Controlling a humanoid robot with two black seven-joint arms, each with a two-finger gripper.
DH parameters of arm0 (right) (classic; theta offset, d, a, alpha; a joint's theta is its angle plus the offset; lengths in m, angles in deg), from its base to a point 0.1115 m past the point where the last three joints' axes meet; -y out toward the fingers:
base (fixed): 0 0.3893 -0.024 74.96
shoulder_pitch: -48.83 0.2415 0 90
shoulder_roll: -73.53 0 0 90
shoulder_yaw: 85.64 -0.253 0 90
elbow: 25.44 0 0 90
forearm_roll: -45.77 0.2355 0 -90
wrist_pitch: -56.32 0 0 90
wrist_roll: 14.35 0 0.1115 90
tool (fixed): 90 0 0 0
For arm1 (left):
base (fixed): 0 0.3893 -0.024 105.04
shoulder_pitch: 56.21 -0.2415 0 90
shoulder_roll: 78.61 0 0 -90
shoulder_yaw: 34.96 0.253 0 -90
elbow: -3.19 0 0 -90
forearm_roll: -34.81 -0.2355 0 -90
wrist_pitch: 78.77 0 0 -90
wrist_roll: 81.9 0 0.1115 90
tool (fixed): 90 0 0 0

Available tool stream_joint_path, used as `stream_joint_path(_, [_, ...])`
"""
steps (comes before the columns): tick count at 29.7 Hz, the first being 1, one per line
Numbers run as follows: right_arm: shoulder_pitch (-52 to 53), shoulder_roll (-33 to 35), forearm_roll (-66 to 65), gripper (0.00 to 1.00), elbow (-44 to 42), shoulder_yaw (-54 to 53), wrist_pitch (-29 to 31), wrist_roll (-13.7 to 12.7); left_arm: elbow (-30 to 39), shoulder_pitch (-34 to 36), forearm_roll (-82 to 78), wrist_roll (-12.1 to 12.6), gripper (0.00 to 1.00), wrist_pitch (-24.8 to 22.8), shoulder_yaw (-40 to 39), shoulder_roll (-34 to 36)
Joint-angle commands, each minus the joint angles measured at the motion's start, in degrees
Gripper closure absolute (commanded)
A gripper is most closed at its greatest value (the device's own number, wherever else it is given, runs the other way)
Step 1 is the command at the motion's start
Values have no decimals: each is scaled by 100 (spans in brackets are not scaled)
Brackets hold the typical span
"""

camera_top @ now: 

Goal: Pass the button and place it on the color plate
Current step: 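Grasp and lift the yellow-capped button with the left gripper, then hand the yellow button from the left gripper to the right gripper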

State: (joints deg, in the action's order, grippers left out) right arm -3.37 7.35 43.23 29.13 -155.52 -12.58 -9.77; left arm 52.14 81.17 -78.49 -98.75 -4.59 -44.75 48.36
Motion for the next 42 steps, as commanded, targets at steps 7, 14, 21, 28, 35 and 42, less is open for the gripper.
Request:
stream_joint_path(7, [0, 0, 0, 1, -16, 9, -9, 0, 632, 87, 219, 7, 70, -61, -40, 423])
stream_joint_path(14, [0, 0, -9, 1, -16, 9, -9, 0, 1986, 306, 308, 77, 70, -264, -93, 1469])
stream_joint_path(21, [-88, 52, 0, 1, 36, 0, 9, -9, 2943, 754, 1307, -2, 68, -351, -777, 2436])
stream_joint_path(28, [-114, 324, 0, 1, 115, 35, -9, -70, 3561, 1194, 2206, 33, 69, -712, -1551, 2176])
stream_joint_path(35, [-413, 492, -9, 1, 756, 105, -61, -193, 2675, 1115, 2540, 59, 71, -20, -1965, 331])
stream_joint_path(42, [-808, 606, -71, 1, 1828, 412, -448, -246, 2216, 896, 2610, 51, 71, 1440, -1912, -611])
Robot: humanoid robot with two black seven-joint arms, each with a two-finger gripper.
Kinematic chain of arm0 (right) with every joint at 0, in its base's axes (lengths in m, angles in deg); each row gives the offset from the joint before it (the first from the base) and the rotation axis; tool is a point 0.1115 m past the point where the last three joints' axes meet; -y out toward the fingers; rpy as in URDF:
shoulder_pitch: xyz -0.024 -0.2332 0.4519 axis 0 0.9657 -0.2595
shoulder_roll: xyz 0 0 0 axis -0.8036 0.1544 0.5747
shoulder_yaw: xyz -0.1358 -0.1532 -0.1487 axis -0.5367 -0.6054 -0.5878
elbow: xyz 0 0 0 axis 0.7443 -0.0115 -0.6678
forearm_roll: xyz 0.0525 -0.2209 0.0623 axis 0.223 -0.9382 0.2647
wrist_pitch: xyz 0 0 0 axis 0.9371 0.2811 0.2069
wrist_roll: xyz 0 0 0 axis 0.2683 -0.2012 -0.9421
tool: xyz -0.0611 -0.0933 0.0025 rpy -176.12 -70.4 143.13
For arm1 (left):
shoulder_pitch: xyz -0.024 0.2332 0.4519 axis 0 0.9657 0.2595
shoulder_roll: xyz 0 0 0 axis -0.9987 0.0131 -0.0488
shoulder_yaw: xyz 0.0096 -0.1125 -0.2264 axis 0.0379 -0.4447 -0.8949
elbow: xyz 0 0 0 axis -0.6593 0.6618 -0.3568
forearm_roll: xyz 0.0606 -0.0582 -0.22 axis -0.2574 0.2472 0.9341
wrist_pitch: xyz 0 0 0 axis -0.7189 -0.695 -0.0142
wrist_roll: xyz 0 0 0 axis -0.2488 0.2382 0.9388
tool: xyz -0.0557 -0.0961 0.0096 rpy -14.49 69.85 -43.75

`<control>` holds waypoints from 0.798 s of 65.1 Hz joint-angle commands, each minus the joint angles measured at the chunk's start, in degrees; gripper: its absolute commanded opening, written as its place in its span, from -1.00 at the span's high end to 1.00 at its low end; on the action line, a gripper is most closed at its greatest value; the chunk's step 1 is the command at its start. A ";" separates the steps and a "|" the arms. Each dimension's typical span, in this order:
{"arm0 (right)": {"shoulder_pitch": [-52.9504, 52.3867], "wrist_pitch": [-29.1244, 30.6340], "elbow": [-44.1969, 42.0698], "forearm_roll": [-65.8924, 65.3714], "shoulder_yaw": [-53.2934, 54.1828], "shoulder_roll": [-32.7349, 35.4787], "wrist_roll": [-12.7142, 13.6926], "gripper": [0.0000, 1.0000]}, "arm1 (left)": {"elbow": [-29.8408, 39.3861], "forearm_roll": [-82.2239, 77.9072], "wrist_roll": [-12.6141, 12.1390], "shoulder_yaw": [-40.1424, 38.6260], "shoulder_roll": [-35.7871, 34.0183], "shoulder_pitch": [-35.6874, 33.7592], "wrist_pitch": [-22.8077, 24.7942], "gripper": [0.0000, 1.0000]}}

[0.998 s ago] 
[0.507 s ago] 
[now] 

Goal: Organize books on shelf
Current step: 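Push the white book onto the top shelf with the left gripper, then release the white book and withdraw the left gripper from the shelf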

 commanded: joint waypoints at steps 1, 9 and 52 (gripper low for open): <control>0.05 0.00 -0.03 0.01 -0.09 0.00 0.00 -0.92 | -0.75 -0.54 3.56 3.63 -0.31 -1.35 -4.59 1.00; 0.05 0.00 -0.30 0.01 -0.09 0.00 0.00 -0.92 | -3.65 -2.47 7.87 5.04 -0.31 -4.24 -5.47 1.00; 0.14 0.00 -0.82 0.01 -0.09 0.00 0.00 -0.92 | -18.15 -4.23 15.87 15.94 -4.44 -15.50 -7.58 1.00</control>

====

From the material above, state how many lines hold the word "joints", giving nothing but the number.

Answer to the problem
3